This is something I have been wondering lately. Both my husband and I are the youngest of 3 in our families and we have both noticed that we were less encouraged by our parents to sort of go out into the world and capture it than our older siblings.
We are both in our mid-20’s now.
My husband for instance, is very smart and successful. He went to college on a full scholarship, he basically could have gone anywhere short of Ivy League (but maybe) but he chose a school that was close to home so he could live home. Looking back, he feels he was very much pressured by his parents to stay close even though he had better grades and more opportunity than his older siblings who went to school far away with the encouragement of his parents. Even after he graduated and got a job at a very well-known company, his mom always seemed to be discouraging him to really reach for success. The company was too long a drive (30 minutes, same as his commute to college every day had been) she would say.
I notice this even with my own parents. We are looking at houses. My mom will often drop subtle hints of how big their house is and how it has so many extra bed rooms that we could certainly live with them. Now, I am greatful that I have parents that would love to have me, and being Italian (my grandmother lived with us) there is a certain comfort for her in multi-generational households, but still, I felt like she encouraged my older siblings more to get things on their own.

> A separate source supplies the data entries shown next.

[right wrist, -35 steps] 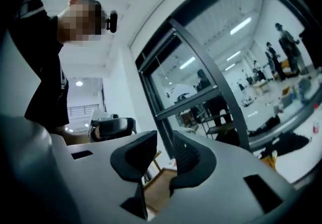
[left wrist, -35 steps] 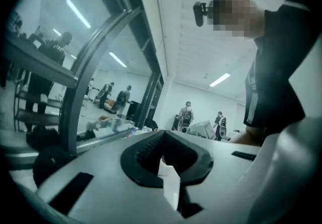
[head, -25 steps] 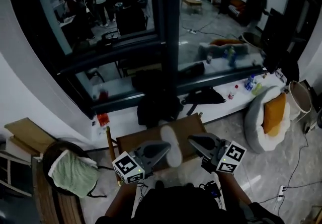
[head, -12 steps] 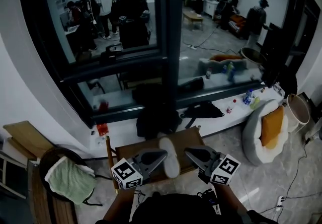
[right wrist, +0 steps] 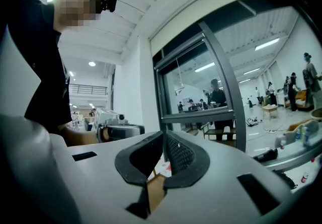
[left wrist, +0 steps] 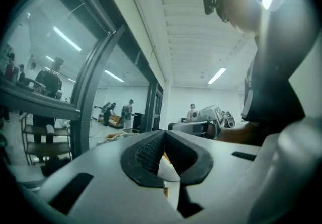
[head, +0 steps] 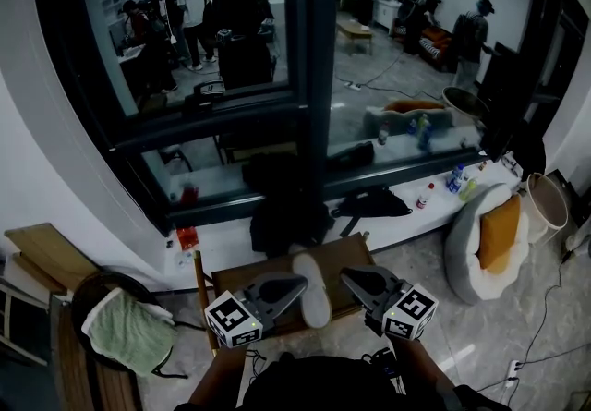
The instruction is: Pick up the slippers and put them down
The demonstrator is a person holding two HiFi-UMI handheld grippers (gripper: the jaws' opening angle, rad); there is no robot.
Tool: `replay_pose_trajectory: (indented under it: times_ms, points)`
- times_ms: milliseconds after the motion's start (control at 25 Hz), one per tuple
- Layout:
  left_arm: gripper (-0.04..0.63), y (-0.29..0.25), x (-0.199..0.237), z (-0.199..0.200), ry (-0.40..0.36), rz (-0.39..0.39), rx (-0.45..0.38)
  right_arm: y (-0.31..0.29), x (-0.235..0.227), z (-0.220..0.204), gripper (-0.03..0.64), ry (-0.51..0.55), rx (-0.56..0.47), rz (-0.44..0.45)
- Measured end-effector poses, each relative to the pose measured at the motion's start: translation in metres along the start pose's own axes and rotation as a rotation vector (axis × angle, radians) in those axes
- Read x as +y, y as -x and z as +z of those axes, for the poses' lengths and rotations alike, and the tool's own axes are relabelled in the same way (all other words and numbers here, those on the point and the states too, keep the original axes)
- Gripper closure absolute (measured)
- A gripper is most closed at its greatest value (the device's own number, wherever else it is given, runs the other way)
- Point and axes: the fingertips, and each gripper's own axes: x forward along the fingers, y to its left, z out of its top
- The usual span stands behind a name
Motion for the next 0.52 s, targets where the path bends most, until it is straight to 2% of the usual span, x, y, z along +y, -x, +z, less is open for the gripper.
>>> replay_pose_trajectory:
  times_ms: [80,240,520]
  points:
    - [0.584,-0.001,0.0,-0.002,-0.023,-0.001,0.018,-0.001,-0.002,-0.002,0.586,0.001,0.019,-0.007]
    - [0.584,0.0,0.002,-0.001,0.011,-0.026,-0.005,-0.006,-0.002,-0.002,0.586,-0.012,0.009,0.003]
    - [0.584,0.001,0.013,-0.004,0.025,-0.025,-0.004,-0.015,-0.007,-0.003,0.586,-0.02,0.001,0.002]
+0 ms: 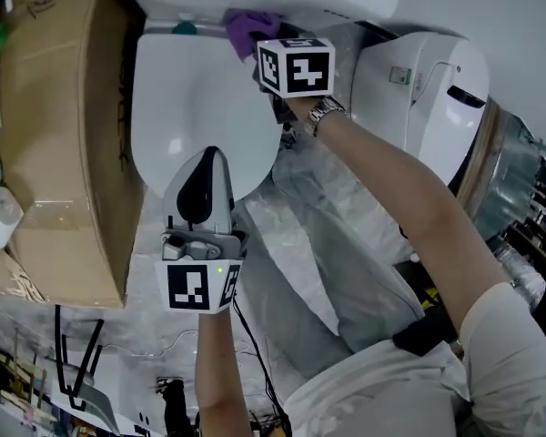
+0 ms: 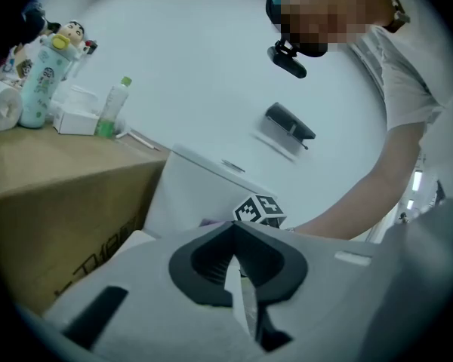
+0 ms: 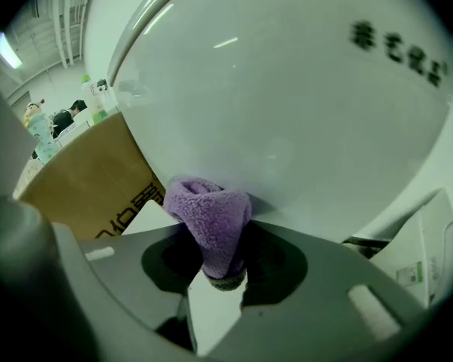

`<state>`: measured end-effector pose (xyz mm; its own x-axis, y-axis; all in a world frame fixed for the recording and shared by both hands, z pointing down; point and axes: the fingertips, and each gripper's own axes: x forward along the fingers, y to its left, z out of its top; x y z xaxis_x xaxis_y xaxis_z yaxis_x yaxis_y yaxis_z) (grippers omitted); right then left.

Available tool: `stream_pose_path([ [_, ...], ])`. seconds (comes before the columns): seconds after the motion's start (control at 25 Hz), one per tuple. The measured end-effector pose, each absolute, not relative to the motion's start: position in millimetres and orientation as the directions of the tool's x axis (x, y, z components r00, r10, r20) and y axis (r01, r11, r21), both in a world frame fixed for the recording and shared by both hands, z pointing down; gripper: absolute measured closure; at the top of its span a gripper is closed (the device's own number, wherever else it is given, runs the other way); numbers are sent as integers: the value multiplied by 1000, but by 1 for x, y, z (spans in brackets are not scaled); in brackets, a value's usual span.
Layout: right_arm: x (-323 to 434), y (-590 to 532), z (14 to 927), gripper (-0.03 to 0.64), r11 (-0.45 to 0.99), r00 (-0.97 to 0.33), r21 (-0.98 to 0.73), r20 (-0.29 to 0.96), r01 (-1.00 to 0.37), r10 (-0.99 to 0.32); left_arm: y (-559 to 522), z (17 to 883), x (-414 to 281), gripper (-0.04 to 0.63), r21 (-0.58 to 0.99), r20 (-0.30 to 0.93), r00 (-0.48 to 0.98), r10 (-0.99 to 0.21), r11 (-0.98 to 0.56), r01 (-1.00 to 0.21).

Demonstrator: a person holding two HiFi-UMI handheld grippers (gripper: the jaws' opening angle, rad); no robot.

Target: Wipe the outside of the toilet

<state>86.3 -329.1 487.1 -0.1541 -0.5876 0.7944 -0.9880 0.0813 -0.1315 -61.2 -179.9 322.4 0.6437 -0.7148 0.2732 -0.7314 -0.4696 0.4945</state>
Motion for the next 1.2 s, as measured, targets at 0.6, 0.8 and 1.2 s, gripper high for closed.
stream_pose_path([
  [0.6, 198, -284, 493, 486, 27, -24, -10, 807, -1000, -590, -166, 318, -8, 591, 491, 269, 705, -657, -535, -687],
  [0.8, 217, -274, 499, 488, -11, 51, 55, 811, -998, -582, -165, 325, -24, 591, 500, 277, 683, -676, -506, -703],
  [1.2, 148, -254, 510, 488, 44, -31, -7, 831, -999, -555, -177, 327, -69, 591, 502, 272, 648, -711, -470, -726],
])
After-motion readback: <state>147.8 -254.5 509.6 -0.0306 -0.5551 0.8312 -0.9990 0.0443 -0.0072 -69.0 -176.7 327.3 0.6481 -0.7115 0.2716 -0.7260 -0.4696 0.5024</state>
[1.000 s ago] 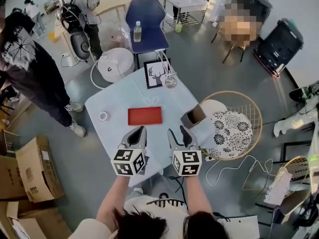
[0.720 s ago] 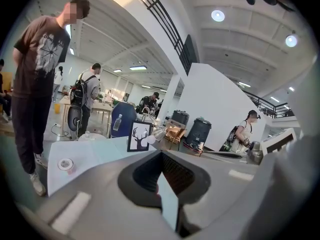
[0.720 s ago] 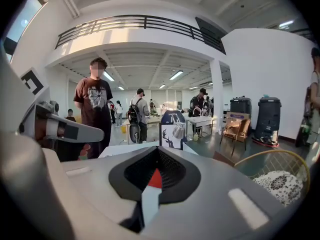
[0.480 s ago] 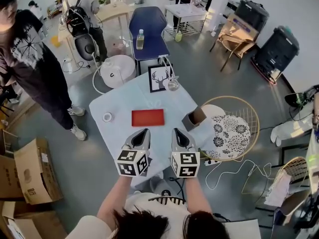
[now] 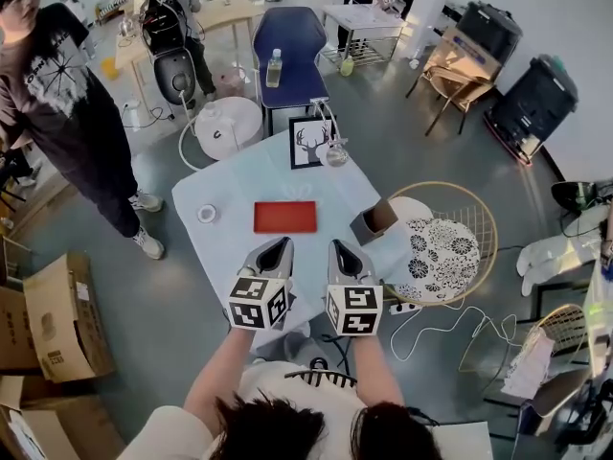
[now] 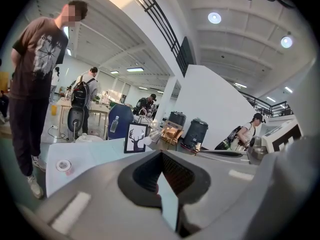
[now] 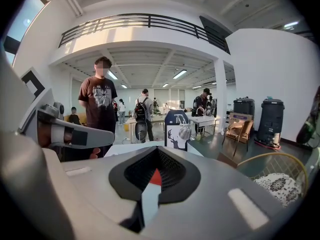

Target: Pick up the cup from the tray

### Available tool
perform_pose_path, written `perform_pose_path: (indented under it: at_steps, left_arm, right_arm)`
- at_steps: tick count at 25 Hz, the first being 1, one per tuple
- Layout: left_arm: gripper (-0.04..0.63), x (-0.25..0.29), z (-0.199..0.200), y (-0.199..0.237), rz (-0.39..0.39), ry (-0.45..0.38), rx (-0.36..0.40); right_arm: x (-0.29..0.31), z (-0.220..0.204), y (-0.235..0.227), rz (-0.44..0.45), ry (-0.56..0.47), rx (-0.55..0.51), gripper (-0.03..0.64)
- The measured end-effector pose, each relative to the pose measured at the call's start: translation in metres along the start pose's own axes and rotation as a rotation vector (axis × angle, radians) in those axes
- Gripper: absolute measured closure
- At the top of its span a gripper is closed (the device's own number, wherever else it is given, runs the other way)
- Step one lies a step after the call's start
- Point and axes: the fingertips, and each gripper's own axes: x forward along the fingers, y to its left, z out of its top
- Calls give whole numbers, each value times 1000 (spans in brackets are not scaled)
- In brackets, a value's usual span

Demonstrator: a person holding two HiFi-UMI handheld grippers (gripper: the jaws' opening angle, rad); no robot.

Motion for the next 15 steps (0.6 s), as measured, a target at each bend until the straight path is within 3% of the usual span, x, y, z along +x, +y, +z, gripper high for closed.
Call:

Anyways, those are just a couple of examples but my husband and I have noticed thousands of small examples of our parents, moms more specifically, sort of sending the message for us not to “reach too far” because it will ultimately lead us away from them. I think it has to do with being the “baby” in the family, and a parents own insecurities about being alone, and being the last to leave the nest they probably cling a little more. Sometimes it is hurtful because it feels like they are saying they don’t think we can do it on our own. But really I think it is their own fears. In some ways, I am sure we have played into it to. In my case, doing less because less was expected of me. In my husband’s case, holding himself back in certain ways because he would hurt his mother by being too independent.
Anyway, what does everyone else think about this? Either if you are the youngest and get this feeling from your parents OR if you are a parent and you have found yourself doing this either intentionally or subconsciously.